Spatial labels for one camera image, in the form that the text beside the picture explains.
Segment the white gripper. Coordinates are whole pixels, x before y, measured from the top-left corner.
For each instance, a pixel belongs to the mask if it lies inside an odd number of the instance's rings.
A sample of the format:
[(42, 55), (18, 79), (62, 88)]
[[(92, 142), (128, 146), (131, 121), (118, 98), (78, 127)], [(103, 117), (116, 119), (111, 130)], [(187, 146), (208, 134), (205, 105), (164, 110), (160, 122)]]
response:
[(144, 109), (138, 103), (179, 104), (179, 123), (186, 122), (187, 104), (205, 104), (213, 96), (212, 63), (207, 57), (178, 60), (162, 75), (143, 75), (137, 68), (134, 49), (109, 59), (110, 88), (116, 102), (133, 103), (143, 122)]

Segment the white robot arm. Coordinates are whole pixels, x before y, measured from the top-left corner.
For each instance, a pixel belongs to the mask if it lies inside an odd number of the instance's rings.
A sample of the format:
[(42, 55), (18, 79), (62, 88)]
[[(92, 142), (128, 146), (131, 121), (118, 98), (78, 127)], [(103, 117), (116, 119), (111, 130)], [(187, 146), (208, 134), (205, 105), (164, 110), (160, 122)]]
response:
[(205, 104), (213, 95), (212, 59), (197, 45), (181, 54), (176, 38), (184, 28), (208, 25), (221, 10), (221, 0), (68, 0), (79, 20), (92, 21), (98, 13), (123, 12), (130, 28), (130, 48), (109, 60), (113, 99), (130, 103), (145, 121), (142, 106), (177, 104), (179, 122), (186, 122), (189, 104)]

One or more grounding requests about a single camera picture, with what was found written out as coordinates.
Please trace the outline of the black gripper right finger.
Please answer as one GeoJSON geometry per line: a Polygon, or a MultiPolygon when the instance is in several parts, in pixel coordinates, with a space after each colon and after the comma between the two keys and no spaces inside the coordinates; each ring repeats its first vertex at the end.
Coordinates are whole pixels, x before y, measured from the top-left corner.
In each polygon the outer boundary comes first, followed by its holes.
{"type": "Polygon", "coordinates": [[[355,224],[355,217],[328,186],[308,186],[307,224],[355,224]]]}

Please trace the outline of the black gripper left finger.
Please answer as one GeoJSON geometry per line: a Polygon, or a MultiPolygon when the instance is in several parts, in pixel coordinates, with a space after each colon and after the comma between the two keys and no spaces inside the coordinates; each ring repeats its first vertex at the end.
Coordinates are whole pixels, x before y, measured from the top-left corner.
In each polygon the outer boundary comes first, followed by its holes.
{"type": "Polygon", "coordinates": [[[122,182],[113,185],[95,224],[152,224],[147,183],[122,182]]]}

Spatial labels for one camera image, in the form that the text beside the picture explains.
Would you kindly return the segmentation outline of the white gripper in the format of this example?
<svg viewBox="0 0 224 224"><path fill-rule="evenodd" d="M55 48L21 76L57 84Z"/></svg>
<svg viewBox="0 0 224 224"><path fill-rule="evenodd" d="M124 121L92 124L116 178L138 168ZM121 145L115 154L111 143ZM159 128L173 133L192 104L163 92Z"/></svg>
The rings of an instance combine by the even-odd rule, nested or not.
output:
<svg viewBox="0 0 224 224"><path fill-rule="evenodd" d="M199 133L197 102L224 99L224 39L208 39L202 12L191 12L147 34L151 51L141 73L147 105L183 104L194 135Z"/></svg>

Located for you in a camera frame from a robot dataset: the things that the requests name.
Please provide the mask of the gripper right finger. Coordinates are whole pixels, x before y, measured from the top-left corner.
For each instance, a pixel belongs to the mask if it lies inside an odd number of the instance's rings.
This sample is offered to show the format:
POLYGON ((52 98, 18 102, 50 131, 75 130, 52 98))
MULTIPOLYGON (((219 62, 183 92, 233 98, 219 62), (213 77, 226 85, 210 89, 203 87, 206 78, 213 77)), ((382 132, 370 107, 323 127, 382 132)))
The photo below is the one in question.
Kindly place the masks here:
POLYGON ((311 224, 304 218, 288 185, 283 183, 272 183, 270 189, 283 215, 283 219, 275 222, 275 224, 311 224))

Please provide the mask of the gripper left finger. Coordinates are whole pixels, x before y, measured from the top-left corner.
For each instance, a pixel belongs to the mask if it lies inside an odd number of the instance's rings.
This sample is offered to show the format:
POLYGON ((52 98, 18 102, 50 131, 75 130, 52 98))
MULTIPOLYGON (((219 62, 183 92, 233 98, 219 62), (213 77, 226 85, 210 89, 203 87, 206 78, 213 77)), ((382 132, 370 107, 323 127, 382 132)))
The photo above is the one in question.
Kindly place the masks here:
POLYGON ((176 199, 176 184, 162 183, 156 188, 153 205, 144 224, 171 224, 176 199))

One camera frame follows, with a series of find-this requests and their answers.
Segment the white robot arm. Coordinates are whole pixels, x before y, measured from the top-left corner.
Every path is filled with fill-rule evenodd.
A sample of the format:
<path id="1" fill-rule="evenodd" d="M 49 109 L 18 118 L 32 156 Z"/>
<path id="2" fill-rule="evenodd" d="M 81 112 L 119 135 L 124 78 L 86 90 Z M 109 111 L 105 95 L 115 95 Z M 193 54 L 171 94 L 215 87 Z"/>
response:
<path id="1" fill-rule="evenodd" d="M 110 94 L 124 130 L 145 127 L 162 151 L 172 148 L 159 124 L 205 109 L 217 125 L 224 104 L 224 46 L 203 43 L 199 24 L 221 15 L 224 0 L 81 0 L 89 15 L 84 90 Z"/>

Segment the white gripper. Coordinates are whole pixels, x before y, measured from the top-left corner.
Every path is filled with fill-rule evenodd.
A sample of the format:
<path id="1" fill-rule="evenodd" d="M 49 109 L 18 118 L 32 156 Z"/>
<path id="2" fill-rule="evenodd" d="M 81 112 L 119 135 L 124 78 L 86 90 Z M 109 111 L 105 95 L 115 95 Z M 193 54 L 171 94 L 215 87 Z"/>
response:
****************************************
Output the records exactly.

Spatial labels for one camera image, in the form that the text beside the picture explains.
Segment the white gripper. Coordinates are whole pixels, x before y, measured from the top-left corner.
For each instance, a pixel belongs to the mask if it lies inside an odd number of the instance's rings.
A sample of the format:
[(42, 55), (18, 79), (62, 88)]
[[(92, 142), (128, 146), (131, 121), (118, 98), (78, 127)], [(103, 117), (116, 119), (111, 130)], [(187, 146), (208, 134), (205, 105), (164, 110), (160, 122)]]
response:
[(144, 109), (138, 103), (179, 104), (179, 123), (186, 122), (187, 104), (205, 104), (213, 96), (212, 63), (207, 57), (178, 60), (162, 75), (143, 75), (137, 68), (134, 49), (109, 59), (110, 88), (116, 102), (133, 103), (143, 122)]

Segment the white robot arm. Coordinates are whole pixels, x before y, measured from the top-left corner.
For each instance, a pixel belongs to the mask if it lies inside an odd number of the instance's rings.
A sample of the format:
[(42, 55), (18, 79), (62, 88)]
[[(92, 142), (128, 146), (131, 121), (118, 98), (78, 127)], [(103, 117), (116, 119), (111, 130)], [(187, 146), (208, 134), (205, 105), (164, 110), (160, 122)]]
response:
[(205, 104), (213, 95), (212, 59), (197, 45), (181, 54), (176, 38), (184, 28), (208, 25), (221, 10), (221, 0), (68, 0), (79, 20), (92, 21), (98, 13), (123, 12), (130, 28), (130, 48), (109, 60), (113, 99), (130, 103), (145, 121), (142, 106), (177, 104), (179, 122), (186, 122), (189, 104)]

One or more grounding requests about a single camera picture, with what was found written out as coordinates.
Please trace the outline of the black gripper right finger.
Please answer as one GeoJSON geometry per line: a Polygon, or a MultiPolygon when the instance is in several parts, in pixel coordinates, with a space after each colon and after the comma between the two keys and no spaces inside the coordinates; each ring repeats its first vertex at the end.
Coordinates are whole pixels, x before y, measured from the top-left corner.
In each polygon the outer boundary comes first, followed by its holes.
{"type": "Polygon", "coordinates": [[[355,224],[355,217],[328,186],[308,186],[307,224],[355,224]]]}

Please trace the outline of the black gripper left finger.
Please answer as one GeoJSON geometry per line: a Polygon, or a MultiPolygon when the instance is in several parts, in pixel coordinates, with a space after each colon and after the comma between the two keys and no spaces inside the coordinates; each ring repeats its first vertex at the end.
Coordinates are whole pixels, x before y, measured from the top-left corner.
In each polygon the outer boundary comes first, followed by its holes.
{"type": "Polygon", "coordinates": [[[122,182],[113,185],[95,224],[152,224],[147,183],[122,182]]]}

Spatial labels for one camera image, in the form that the text beside the picture explains.
Would you kindly return the segmentation outline of the white gripper in the format of this example?
<svg viewBox="0 0 224 224"><path fill-rule="evenodd" d="M55 48L21 76L57 84Z"/></svg>
<svg viewBox="0 0 224 224"><path fill-rule="evenodd" d="M124 121L92 124L116 178L138 168ZM121 145L115 154L111 143ZM159 128L173 133L192 104L163 92Z"/></svg>
The rings of an instance combine by the even-odd rule, nested or not.
output:
<svg viewBox="0 0 224 224"><path fill-rule="evenodd" d="M199 133L197 102L224 99L224 39L208 39L202 12L191 12L147 34L151 51L141 73L147 105L183 104L194 135Z"/></svg>

Located for you in a camera frame from a robot dataset: the things that the requests name.
Please provide the mask of the gripper right finger. Coordinates are whole pixels, x before y, measured from the top-left corner.
For each instance, a pixel belongs to the mask if it lies inside an odd number of the instance's rings.
This sample is offered to show the format:
POLYGON ((52 98, 18 102, 50 131, 75 130, 52 98))
MULTIPOLYGON (((219 62, 183 92, 233 98, 219 62), (213 77, 226 85, 210 89, 203 87, 206 78, 213 77)), ((382 132, 370 107, 323 127, 382 132)))
The photo below is the one in question.
Kindly place the masks here:
POLYGON ((311 224, 304 218, 288 185, 283 183, 272 183, 270 189, 283 215, 283 219, 275 222, 275 224, 311 224))

Please provide the mask of the gripper left finger. Coordinates are whole pixels, x before y, measured from the top-left corner.
For each instance, a pixel belongs to the mask if it lies inside an odd number of the instance's rings.
This sample is offered to show the format:
POLYGON ((52 98, 18 102, 50 131, 75 130, 52 98))
MULTIPOLYGON (((219 62, 183 92, 233 98, 219 62), (213 77, 226 85, 210 89, 203 87, 206 78, 213 77)), ((382 132, 370 107, 323 127, 382 132)))
The photo above is the one in question.
Kindly place the masks here:
POLYGON ((176 199, 176 184, 162 183, 156 188, 153 205, 144 224, 171 224, 176 199))

One camera frame follows, with a series of find-this requests and their answers.
Segment the white robot arm. Coordinates are whole pixels, x before y, measured from the top-left corner.
Every path is filled with fill-rule evenodd.
A sample of the format:
<path id="1" fill-rule="evenodd" d="M 49 109 L 18 118 L 32 156 Z"/>
<path id="2" fill-rule="evenodd" d="M 81 112 L 119 135 L 124 78 L 86 90 Z M 109 111 L 105 95 L 115 95 Z M 193 54 L 171 94 L 215 87 Z"/>
response:
<path id="1" fill-rule="evenodd" d="M 110 94 L 124 130 L 145 127 L 162 151 L 172 148 L 159 124 L 205 109 L 217 125 L 224 104 L 224 46 L 203 43 L 199 24 L 221 15 L 224 0 L 81 0 L 89 15 L 84 90 Z"/>

Segment the white gripper. Coordinates are whole pixels, x before y, measured from the top-left corner.
Every path is filled with fill-rule evenodd.
A sample of the format:
<path id="1" fill-rule="evenodd" d="M 49 109 L 18 118 L 32 156 Z"/>
<path id="2" fill-rule="evenodd" d="M 81 112 L 119 135 L 124 78 L 86 90 Z M 109 111 L 105 95 L 115 95 Z M 193 54 L 171 94 L 215 87 Z"/>
response:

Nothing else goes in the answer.